Hospital rooms have been undergoing monumental changes in the past 20 years. From infection control to on-demand entertainment, hospitals have been working with new technologies from the floor to the ceiling. Often these technologies come at the intersection of two distinct needs or innovations that, when combined, can also improve patient outcomes and elevate overall patient experience. Below is our list of how the partnership between Oneview and Caregility can create the Connected Patient Room of the future.

What can a Connected Patient Room from Caregility and Oneview provide?

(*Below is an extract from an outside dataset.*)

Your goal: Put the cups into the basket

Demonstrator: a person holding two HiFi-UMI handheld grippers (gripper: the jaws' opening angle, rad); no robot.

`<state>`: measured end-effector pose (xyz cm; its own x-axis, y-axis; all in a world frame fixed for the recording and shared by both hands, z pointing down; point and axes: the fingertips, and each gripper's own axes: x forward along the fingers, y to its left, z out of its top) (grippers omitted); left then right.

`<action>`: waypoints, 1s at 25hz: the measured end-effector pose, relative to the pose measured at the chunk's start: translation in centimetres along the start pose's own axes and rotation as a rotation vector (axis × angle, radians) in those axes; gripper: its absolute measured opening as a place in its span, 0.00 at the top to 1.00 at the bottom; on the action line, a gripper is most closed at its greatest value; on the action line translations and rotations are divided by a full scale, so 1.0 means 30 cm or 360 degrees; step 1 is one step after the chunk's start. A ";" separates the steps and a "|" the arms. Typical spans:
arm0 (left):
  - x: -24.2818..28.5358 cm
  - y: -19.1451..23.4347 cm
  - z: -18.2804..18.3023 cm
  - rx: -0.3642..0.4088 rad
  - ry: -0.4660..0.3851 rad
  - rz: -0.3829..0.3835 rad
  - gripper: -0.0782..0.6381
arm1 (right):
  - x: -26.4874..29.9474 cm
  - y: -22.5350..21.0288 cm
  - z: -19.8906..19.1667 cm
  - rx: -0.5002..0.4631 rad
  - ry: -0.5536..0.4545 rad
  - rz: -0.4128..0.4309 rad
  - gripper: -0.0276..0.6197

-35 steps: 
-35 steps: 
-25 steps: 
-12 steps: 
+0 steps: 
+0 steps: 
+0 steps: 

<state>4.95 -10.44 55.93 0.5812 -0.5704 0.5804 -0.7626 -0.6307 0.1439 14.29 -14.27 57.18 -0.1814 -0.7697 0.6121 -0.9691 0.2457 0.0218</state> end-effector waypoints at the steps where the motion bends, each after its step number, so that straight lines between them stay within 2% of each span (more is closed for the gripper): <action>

  1. Engagement tools that restore control to the hands of patients
  2. Virtual care options through video consultations, rounding and visitation from anywhere
  3. Tools to allow nurses and healthcare workers to streamline workflows
  4. AI-based solutions to help measure patients’ recovery progress

The pandemic has changed virtually everything about healthcare. From the way that patients are evaluated to doctor-patient interaction to family involvement, the new digital healthcare experience has challenged our expectations of the delivery of quality care. Leveraging technology to enable doctors to interact more efficiently and virtually with patients has sprung from the parallel needs of patient care and healthcare workers’ to be both safe and effective in their role. Technology for outpatient and acute care facilities has been adopted for both patient and doctor interactions. Interactions are enhanced through virtual visits, while mundane, repetitive and non-patient care related tasks for healthcare workers can effectively be eliminated.

But what is on the horizon for the next tech innovation within the hospital walls? Oneview Healthcare and Caregility have entered a strategic partnership to bring the hospital room of the future one step closer with virtual care on the patients’ television or tablet and powered by artificial intelligence (AI) capabilities.

Engagement tools that restore control to the hands of patients

With the implementation of interactive patient experience (PX) platforms in hospital rooms and at the bedside, patients can now better engage in their own healthcare journey. This ensures they’ll have better, more accurate, and timely information about their healthcare team, care plan, medications, condition specific education, and how best to manage their health after they leave the hospital. PX platforms, such as Oneview’s Care Experience Platform, are designed to balance entertainment with information and allow the hospital to streamline service requests, nurse communications, and health education documentation, in addition to specialized diets and room service meal ordering.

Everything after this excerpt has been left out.